Your job is to report every line of the entries that has "finger".

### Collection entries
╔══
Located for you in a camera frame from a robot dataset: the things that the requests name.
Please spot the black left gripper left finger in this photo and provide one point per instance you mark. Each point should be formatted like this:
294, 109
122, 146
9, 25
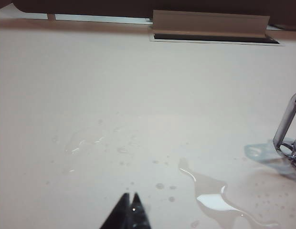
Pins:
119, 214

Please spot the brown desk partition panel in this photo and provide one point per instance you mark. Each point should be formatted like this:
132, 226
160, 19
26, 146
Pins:
114, 6

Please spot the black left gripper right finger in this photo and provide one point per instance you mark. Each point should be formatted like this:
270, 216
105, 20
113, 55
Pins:
138, 214

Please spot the small water puddle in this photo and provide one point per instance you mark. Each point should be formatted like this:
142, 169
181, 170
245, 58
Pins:
77, 145

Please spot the large water puddle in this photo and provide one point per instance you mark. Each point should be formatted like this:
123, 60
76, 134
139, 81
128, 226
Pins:
210, 190

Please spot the transparent grey plastic mug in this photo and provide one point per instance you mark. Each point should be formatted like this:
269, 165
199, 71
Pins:
285, 119

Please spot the beige partition foot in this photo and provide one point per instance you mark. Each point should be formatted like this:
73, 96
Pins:
51, 16
╚══
### ANSWER BOX
Please spot the black left gripper left finger in this photo and provide one point per instance you mark. Each point should be formatted like this:
Please spot the black left gripper right finger in this photo and provide one point per instance you mark. Each point should be formatted like this:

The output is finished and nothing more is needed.